The Federal Government has declared Wednesday, December 25,  Thursday, December 26 and Wednesday, January 1, 2020, as public holidays for the Christmas and New Year celebrations.

The Minister of Interior, Ogbeni Rauf Aregbesola, announced this on Thursday in Abuja through a statement issued by the Permanent Secretary, Ministry of Interior, Mrs Georgina Ehuriah.

Also read: Aisha Buharis cry for help

Aregbesola, who made the declaration on behalf of the Federal Government, felicitated Christians and all Nigerians both at home and abroad on the 2019 Christmas and New Year celebrations.

He enjoined all Christians to live by the virtues and teachings of Jesus Christ.

According to him, those virtues hinge on compassion, patience, peace, humility, righteousness, and love for one another.

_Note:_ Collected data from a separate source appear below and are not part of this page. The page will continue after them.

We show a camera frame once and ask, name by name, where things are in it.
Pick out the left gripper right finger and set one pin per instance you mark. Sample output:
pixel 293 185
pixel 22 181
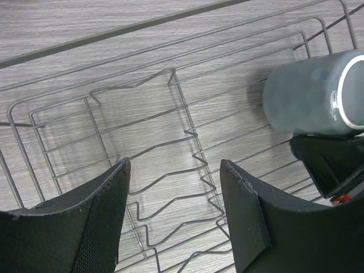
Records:
pixel 273 231

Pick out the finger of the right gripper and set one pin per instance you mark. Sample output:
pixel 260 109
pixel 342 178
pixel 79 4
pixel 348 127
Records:
pixel 335 165

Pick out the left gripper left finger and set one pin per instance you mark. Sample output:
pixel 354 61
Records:
pixel 78 231

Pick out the grey mug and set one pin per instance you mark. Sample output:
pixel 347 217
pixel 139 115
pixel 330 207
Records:
pixel 317 96

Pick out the black wire dish rack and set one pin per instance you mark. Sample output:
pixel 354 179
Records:
pixel 175 98

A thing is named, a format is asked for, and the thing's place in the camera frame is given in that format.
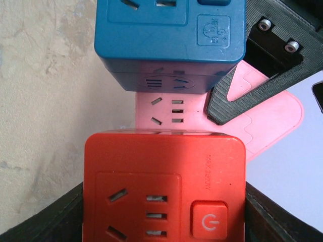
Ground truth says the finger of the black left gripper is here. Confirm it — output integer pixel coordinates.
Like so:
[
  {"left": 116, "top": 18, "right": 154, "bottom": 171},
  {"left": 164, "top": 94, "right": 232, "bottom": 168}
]
[{"left": 205, "top": 0, "right": 323, "bottom": 126}]

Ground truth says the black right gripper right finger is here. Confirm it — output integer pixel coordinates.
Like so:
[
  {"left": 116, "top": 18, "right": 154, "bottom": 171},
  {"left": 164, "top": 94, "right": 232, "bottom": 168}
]
[{"left": 245, "top": 183, "right": 322, "bottom": 242}]

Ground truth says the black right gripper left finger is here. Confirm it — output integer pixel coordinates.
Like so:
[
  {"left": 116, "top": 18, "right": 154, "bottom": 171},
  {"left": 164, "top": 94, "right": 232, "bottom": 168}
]
[{"left": 1, "top": 183, "right": 83, "bottom": 241}]

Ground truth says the red cube socket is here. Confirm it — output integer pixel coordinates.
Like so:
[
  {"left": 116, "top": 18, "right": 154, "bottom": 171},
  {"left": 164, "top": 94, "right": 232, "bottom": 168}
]
[{"left": 82, "top": 130, "right": 246, "bottom": 241}]

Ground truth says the pink power strip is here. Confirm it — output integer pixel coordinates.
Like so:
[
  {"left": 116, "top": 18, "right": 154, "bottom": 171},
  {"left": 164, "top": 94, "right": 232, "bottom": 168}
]
[{"left": 135, "top": 61, "right": 304, "bottom": 160}]

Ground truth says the blue cube socket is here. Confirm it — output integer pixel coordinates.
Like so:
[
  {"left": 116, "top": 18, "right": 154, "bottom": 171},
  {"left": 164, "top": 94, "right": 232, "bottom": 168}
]
[{"left": 94, "top": 0, "right": 247, "bottom": 94}]

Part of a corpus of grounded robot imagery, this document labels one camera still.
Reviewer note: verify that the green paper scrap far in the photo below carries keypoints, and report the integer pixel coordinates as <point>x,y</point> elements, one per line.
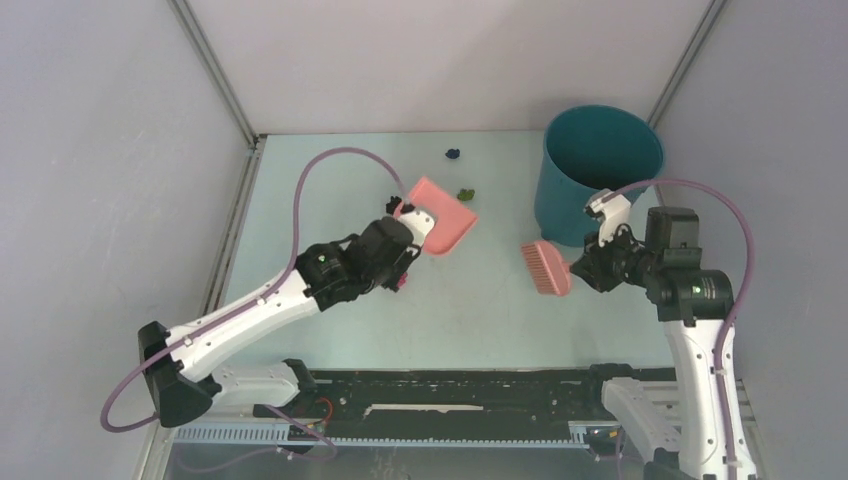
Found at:
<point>465,195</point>

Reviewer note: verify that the pink plastic dustpan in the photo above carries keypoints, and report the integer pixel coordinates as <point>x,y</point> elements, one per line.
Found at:
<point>453,219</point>

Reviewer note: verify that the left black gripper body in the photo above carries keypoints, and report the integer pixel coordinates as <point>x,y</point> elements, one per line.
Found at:
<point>388,277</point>

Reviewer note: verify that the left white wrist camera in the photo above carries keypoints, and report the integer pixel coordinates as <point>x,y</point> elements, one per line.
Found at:
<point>418,221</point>

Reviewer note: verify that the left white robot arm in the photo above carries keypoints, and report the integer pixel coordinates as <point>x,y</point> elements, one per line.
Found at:
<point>180,362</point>

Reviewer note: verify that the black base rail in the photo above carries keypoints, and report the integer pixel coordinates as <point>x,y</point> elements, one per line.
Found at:
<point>459,405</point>

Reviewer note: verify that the pink plastic hand brush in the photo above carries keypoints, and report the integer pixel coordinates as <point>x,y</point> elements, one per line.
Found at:
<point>549,271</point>

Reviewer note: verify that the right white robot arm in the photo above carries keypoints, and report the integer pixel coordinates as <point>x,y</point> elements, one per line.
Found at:
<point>692,305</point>

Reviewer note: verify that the large black paper scrap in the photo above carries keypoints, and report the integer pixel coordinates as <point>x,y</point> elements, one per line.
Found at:
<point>392,205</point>

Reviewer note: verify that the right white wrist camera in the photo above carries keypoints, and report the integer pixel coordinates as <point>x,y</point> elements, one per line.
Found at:
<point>611,210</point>

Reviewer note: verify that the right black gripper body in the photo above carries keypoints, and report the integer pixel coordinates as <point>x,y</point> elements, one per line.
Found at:
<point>616,261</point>

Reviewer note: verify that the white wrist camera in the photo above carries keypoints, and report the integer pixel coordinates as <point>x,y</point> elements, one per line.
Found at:
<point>418,221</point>
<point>611,210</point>

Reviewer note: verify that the teal plastic bucket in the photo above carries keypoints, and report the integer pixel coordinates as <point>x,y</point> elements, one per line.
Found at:
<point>587,149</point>

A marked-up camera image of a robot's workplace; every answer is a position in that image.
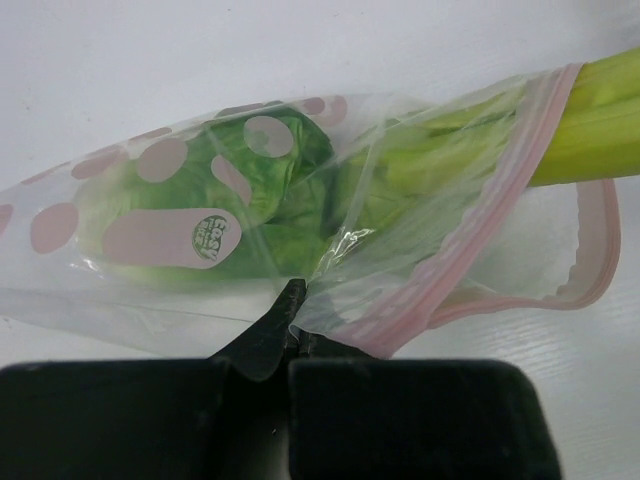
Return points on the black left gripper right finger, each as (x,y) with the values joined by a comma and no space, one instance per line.
(353,416)

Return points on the green fake lettuce leaf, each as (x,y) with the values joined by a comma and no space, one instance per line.
(268,169)

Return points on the yellow-green fake celery stalk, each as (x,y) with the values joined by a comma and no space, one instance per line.
(597,136)

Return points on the clear pink-dotted zip bag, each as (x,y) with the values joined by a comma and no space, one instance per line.
(397,217)

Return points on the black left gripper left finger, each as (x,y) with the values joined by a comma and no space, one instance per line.
(220,417)

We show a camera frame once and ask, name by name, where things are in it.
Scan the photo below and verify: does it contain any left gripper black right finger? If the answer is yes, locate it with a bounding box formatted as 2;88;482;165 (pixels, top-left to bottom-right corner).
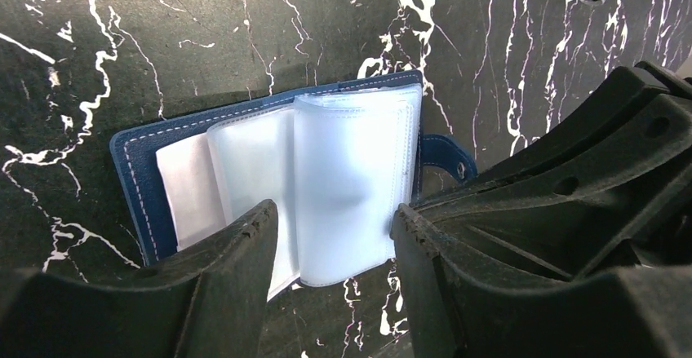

The minister said living by them would guarantee an atmosphere of peace and security in the country.

Aregbesola said the determination of the government to ensure peace and security would engender inflow of foreign direct investment, thereby revitalising the nation’s economy.

Also read: 2023: nobody will use my name to canvass for votes – Buhari

He said it would also improve employment opportunities for the teeming youths in the country.

The minister expressed confidence that 2020 would be a breakthrough year for all Nigerians.

He assured Nigerians that the Federal Government, under the “visionary leadership’’ of the President, Major General Muhammadu Buhari (retd.), would make life more meaningful for all Nigerians.

“With love for one another, hard work, selfless service, patience and patriotism, Nigeria will sooner than later join the league of developed nations,’’ Aregbesola said.

He wished Nigerians a happy and peaceful Christmas and New Year celebrations. Punch.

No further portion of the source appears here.